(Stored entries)

┌──

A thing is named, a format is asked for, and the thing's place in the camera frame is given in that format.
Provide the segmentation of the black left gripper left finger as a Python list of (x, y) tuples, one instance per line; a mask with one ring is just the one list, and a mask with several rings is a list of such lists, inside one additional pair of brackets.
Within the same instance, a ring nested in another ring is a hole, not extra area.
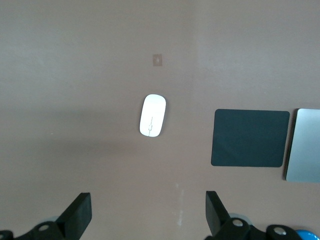
[(91, 220), (91, 194), (80, 193), (55, 221), (42, 222), (18, 237), (15, 237), (10, 230), (2, 230), (0, 238), (2, 240), (79, 240)]

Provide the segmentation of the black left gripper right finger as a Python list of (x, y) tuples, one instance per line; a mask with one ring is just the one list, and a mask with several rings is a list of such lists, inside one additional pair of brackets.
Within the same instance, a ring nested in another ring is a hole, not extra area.
[(266, 231), (242, 218), (230, 217), (217, 192), (205, 195), (205, 216), (211, 232), (207, 240), (298, 240), (299, 234), (285, 225), (272, 224)]

└──

Required action: Your answer must be an exact repeat of the records above, with no pictures in it.

Answer to the problem:
A thing is named, a format is asked for, and the thing's place in the camera frame is given in that format.
Provide the segmentation of the black left gripper left finger as a Python list of (x, y) tuples, one instance per line; a mask with one ring is just the one list, and a mask with several rings is a list of such lists, inside one additional pair of brackets.
Within the same instance, a ring nested in another ring is a hole, not extra area.
[(91, 220), (91, 194), (80, 193), (55, 221), (42, 222), (18, 237), (15, 237), (10, 230), (2, 230), (0, 238), (2, 240), (79, 240)]

Provide the segmentation of the black left gripper right finger as a Python list of (x, y) tuples, one instance per line; a mask with one ring is just the one list, and a mask with several rings is a list of such lists, inside one additional pair of brackets.
Within the same instance, a ring nested in another ring is a hole, not extra area.
[(266, 231), (242, 218), (230, 217), (217, 192), (205, 195), (205, 216), (211, 232), (207, 240), (298, 240), (299, 234), (285, 225), (272, 224)]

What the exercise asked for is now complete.